While Helen might at some point have sung the tune “Keep on the Sunny Side,” Mildred’s outlook was antithetical to that sentiment. In Mildred’s world, most everything about today stunk. Yesterday always had looked better. Except, of course, that if you’d have caught her yesterday, that would’ve been the offending day (week, year, decade). She’d never married and seemed to have no friends besides Helen and Helen’s daughter Carolyn. The farthest Mildred ever had traveled was to California, but she hadn’t liked it much. Ditto Florida. She’d had an office job in Philadelphia that was OK, but everything since retirement had been pretty awful. Springhouse was the worst. Her doctors were useless. I couldn’t even start to talk about our cats without Mildred blurting, “I don’t like cats.” Her sister had lived up the hall at Springhouse, but predeceased her. Mildred couldn’t for the life of her understand why her niece wasn’t getting Springhouse shut down for a litany of alleged infractions.
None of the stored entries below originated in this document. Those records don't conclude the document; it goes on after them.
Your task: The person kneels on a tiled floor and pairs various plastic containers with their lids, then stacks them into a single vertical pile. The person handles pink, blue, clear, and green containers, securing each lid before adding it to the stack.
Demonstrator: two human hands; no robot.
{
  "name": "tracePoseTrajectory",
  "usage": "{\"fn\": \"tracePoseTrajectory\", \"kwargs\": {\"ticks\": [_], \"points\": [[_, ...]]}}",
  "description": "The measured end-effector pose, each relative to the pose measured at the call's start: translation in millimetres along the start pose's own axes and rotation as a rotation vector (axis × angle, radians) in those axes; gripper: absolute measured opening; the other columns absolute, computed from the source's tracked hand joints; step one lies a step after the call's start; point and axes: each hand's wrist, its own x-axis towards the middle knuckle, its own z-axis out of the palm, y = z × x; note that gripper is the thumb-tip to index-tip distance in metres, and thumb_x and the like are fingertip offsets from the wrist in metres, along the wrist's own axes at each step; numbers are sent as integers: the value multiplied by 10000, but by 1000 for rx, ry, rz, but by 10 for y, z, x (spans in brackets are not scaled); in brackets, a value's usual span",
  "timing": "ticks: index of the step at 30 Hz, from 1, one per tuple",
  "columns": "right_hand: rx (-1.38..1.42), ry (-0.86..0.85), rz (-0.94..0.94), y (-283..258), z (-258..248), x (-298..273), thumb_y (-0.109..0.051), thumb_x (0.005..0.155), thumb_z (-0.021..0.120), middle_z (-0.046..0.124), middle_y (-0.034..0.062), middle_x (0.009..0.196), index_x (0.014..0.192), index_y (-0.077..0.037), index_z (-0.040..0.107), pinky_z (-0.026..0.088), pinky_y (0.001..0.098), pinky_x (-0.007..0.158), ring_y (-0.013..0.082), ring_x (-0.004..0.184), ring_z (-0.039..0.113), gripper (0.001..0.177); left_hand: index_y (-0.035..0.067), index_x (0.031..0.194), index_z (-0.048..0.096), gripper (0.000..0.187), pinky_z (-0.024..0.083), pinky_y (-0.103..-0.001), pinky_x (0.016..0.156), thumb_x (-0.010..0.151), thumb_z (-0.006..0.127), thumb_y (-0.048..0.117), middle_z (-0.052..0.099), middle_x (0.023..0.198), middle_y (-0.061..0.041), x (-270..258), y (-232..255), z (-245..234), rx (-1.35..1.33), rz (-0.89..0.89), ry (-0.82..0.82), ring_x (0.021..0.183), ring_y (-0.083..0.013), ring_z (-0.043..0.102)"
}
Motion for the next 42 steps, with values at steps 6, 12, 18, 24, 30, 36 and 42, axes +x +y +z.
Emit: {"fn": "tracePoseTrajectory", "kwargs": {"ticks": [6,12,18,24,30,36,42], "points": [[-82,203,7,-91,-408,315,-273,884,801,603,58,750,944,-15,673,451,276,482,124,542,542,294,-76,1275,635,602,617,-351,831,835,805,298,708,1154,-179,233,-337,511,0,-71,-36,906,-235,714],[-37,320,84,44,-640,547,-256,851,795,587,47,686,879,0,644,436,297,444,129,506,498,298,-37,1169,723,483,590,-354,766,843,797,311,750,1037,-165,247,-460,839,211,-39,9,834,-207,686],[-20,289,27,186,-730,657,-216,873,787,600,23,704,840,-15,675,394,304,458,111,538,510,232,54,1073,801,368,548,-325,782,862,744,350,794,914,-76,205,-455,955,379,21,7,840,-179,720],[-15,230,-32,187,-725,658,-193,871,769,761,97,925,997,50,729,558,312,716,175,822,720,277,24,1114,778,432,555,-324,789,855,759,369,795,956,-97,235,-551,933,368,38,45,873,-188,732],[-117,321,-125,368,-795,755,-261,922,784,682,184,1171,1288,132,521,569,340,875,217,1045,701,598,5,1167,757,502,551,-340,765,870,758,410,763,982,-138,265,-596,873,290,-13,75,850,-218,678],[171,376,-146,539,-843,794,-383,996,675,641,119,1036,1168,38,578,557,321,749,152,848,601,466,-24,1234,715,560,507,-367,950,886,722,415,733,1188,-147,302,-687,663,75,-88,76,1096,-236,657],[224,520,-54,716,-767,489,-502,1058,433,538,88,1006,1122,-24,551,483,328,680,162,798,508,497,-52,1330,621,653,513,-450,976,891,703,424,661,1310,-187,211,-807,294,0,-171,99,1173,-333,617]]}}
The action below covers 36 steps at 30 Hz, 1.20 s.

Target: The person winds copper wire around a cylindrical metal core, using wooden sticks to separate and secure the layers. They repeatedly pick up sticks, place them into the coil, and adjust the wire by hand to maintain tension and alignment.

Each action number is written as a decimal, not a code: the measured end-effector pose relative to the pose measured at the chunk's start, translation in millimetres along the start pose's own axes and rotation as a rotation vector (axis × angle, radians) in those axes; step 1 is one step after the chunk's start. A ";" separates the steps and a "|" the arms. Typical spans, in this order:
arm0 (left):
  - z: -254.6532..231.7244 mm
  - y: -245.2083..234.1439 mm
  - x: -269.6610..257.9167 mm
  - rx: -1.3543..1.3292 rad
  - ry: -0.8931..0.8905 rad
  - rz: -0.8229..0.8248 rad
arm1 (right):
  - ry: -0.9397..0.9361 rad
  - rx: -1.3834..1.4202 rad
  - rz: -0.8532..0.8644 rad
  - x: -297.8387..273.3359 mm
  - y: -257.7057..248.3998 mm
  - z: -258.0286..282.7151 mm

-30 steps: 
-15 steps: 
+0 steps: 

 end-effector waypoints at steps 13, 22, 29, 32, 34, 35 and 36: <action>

In the early days of our friendship, I made the mistake of trying to cheer up Mildred, which was useless, and sometimes defending her targets, which was pointless. But once I realized that my optimal role was simply to commiserate—to tsk, sigh and resignedly shake my head at all the right times—my value to Mildred soared. She never exactly seemed glad to see me when I first arrived in the evening, but by the time we parted each Monday night she unfailingly thanked me for coming, wished me a good week, and asked to give Lynn her regards. Sometimes the greatest kindness you can pay someone, Mildred taught me, is to be his or her ally in bleakness. For some people, it turns out that, misery genuinely does love company.

The last time I saw Mildred was the millionth time she’d complained bitterly, “This place is going downhill.” I nodded grimly, dutifully. Maybe so, but as it happened, Mildred went downhill, and bottomed out, even faster.

I’ve left out a few noteworthy bit players in my Springhouse saga—such as the one-time beauty queen who often danced on roller skates back in the '40s and had a photo to prove it, and the dementia-afflicted widow who directed me to transform a smattering of old newspaper clipping into a detailed biography of her late husband. But the individuals I’ve written about today were the Springhousers I'l remember most. I called them “enriching” at the outset of this post. That might seem an overstatement in some cases, but it’s not. Trust me, it’s not.